Where applicable, the Tax Report – Summary and Tax ReportDetailed  show the amount of the dividend plus the amount of the attributed capital gain as a franked dividend. Also reported will be the franking credits that the LIC has distributed, if any.

The amount of the allowable deduction associated with the attributable part of a LIC distribution is 50% of the attributed capital gain. This will be reported under the Expenses Paid column of the Tax Report – Detailed and under Other in the Expenses section of the Tax Report – Summary.

Where the investor is a self-managed superannuation fund (SMSF), the investor will need to double the amount disclosed in the Expenses Paid column of the Tax Report – Detailed for each LIC distribution and multiply this amount by 33⅓% to obtain the amount of the deduction that they may be able to claim in their income tax return.

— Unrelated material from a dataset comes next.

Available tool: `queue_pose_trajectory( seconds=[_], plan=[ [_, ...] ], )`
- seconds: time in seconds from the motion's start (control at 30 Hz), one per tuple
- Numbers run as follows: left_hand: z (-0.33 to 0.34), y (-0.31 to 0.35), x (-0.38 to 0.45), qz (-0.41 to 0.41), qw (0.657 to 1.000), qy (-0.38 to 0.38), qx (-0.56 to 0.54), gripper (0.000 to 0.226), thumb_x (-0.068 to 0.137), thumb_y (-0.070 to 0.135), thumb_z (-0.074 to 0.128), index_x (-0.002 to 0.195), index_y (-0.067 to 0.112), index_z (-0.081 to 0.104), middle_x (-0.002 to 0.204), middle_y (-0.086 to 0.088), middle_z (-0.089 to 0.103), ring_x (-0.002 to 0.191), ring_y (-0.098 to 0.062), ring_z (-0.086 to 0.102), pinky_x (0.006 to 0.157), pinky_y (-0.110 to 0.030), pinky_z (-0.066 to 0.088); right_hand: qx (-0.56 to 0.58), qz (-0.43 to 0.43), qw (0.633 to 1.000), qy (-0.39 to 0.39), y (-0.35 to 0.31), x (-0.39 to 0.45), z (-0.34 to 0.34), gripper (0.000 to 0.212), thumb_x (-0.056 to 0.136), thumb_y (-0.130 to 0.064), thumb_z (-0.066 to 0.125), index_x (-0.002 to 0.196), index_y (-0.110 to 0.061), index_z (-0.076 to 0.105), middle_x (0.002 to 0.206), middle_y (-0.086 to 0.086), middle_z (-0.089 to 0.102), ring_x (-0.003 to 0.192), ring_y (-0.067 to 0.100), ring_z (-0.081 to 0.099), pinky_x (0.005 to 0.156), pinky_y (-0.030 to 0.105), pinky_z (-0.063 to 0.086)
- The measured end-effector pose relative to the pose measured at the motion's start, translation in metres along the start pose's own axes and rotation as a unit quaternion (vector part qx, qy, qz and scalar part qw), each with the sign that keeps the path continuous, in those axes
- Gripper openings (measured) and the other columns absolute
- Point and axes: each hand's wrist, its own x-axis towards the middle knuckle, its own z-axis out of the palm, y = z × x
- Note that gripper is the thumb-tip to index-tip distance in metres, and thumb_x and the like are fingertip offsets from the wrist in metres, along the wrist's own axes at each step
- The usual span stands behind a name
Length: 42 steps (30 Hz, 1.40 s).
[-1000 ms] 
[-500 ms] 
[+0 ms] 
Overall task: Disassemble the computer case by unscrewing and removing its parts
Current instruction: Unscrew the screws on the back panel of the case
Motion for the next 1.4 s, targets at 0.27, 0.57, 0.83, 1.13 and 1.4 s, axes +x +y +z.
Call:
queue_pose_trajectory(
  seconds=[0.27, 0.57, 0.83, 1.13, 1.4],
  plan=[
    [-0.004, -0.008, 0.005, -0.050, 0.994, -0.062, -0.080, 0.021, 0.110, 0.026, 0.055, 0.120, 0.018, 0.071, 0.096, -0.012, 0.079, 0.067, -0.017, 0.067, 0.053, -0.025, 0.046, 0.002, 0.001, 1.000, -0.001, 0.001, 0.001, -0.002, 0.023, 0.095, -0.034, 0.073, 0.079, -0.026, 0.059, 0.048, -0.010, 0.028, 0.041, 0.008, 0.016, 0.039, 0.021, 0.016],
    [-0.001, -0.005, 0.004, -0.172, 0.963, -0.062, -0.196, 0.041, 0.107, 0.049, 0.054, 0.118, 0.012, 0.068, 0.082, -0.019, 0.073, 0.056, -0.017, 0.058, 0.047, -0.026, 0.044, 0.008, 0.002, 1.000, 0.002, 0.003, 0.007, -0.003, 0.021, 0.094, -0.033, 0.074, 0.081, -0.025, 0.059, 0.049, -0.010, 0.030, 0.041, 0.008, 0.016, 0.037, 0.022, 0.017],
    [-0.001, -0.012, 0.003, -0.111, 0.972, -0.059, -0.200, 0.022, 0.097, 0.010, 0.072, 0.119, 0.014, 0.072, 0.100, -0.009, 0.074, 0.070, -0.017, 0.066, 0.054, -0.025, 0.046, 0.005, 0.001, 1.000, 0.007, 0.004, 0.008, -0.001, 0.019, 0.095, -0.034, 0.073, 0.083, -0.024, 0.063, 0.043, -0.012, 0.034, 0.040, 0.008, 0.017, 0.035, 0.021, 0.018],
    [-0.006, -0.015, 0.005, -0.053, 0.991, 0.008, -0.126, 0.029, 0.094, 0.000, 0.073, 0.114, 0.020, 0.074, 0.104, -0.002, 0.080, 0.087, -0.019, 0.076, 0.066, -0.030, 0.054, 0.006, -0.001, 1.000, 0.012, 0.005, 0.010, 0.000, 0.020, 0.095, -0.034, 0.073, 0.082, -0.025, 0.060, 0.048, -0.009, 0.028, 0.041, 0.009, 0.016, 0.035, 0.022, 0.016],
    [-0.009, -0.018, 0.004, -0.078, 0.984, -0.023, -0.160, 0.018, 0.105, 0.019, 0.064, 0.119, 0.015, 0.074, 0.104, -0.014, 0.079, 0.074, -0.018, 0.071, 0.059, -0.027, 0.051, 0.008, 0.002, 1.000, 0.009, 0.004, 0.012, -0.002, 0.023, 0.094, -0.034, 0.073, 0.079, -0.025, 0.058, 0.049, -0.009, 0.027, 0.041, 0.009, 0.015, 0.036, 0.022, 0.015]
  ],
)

Example: an investor receives a dividend per share of 16 cents and they hold 1,000 shares. The distribution statement discloses that the LIC capital gain is $60. The final dividend is 100% fully franked. How will Wrap report this where the investor is an individual and where the investor is an SMSF?

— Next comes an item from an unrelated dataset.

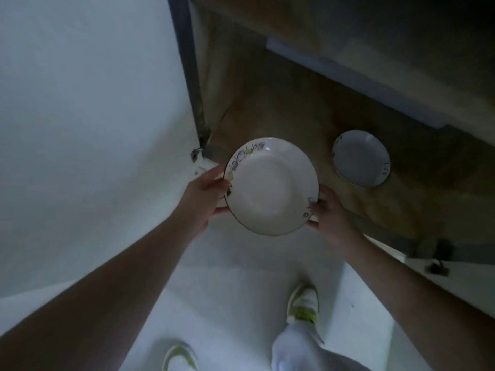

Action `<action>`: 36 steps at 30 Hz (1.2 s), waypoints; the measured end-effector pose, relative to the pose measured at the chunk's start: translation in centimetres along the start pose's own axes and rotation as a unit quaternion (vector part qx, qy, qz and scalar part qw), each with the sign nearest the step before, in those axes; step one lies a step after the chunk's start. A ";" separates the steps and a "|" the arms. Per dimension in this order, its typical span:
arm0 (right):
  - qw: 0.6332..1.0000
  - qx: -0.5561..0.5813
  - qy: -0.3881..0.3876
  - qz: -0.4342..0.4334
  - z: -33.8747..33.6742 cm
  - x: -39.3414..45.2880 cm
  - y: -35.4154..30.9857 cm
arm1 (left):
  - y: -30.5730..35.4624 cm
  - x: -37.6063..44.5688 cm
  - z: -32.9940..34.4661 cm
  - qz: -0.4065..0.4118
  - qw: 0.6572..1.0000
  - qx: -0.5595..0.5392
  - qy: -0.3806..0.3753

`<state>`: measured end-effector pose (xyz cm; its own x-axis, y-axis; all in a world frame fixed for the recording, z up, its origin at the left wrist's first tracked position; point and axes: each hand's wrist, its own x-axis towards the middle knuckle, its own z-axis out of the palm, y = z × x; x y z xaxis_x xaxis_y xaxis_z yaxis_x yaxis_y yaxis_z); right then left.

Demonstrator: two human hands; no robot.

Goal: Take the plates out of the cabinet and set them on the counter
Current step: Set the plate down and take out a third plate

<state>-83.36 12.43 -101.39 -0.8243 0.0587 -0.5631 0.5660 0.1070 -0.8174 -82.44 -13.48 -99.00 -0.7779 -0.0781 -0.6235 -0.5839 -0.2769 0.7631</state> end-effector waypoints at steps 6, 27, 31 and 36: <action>0.998 0.025 -0.016 0.064 1.6 -12.7 -4.6 | 3.5 -12.2 -3.1 -0.012 1.000 0.005 0.002; 1.000 -0.014 -0.004 -0.014 -3.1 -50.9 -28.6 | 24.9 -50.4 -0.5 0.116 0.990 0.076 0.015; 0.997 -0.014 0.003 -0.074 -6.3 -54.5 -31.2 | 26.5 -55.2 3.1 0.135 0.989 0.051 0.038; 0.993 0.009 0.025 -0.113 -14.7 -60.6 -31.7 | 26.6 -61.8 10.5 0.141 0.989 0.040 0.007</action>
<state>-51.55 20.13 -39.62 -0.9294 0.0841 -0.3593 0.3668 0.1046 -0.9244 -52.30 -6.00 -38.37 -0.9094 -0.1555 -0.3857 -0.3611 -0.1652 0.9178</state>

Where the investor is an individual, the distribution will be reported as follows:

  • an amount of $160 will be disclosed on the Tax Report – Summary and the Tax Report – Detailed as a fully franked dividend. This will need to be disclosed as an assessable dividend in the individual’s income tax return.
  • an amount of $68.58 will be disclosed on the Tax Report – Summary and the Tax Report – Detailed as a franking credit ($160 * 30/70). This may need to be disclosed as an allowable franking credit in the individual’s income tax return.
  • an expense of $30 ($60 * 50%, with the 50% rate reflecting the CGT discount available to individual residents) will be disclosed under the Expenses Paid column of the Tax Report – Detailed and under Other in the expenses section of the Tax Report – Summary. This may need to be disclosed as an allowable deduction in the individual’s income tax return.

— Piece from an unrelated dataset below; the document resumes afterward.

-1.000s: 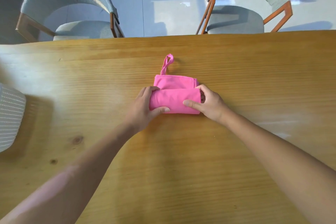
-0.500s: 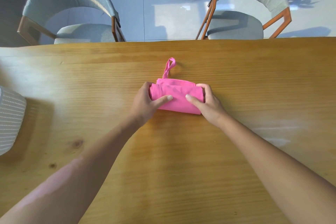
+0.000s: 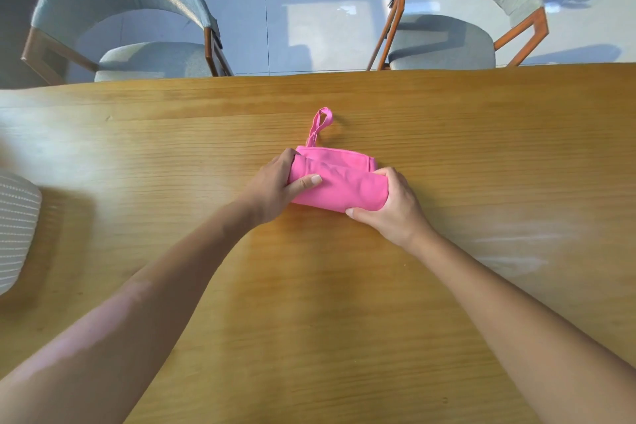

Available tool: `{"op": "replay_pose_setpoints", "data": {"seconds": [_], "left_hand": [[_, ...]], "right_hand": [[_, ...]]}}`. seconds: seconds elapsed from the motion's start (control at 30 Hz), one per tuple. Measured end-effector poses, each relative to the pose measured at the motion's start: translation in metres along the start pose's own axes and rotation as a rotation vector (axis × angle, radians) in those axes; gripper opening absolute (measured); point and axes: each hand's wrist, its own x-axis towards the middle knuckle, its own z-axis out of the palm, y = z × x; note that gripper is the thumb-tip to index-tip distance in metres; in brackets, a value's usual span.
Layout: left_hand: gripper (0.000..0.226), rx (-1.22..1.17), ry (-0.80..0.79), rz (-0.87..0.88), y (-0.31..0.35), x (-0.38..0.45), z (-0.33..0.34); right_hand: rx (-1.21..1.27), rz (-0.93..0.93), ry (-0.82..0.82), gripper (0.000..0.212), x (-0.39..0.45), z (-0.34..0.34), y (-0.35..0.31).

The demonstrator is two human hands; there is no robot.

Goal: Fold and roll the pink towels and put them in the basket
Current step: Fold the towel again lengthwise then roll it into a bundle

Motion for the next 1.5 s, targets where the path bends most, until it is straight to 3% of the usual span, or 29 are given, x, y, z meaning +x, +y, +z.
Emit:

Where the investor is an SMSF, the distribution will be reported as follows:

  • an amount of $160 will be disclosed on the Tax Report – Summary and the Tax Report – Detailed as a fully franked dividend. This will need to be disclosed as an assessable dividend in the fund’s income tax return.
  • an amount of $68.58 will be disclosed on the Tax Report – Summary and the Tax Report – Detailed as a franking credit ($160 * 30/70). This may need to be disclosed as an allowable franking credit in the fund’s income tax return.
  • an expense of $30 ($60 * 50%) will be disclosed under the Expenses Paid column of the Tax Report – Detailed and under Other in the expenses section of the Tax Report – Summary.
  • to calculate the amount of the deduction to which the SMSF may be entitled, it will need to multiply the $30 by two (i.e.  gross up the deduction to reflect the gross LIC gain of $60) and multiply this amount by 33⅓% (i.e.  apply the SMSF CGT discount of 33⅓% resulting in a $20 deduction). The $20 may need to be disclosed as an allowable deduction in the fund’s income tax return.

No – the dividends an investor receives from a LIC are considered assessable income for tax purposes rather than capital gains. As such, any capital losses an investor may have (either inside or outside of our platform) cannot be applied to reduce the amount of an attributed capital gain.

Where an investor holds their shares in a LIC as a capital asset, any gain or loss on disposal may be subject to CGT. If the shareholder has held their shares in the LIC for at least 12 months, the resulting capital gain can be reduced by the CGT discount (50% for individuals and trusts and 33⅓% for compliant superannuation funds).

The entire amount of the distribution from a LIC should be included in an investor’s income tax return as a dividend.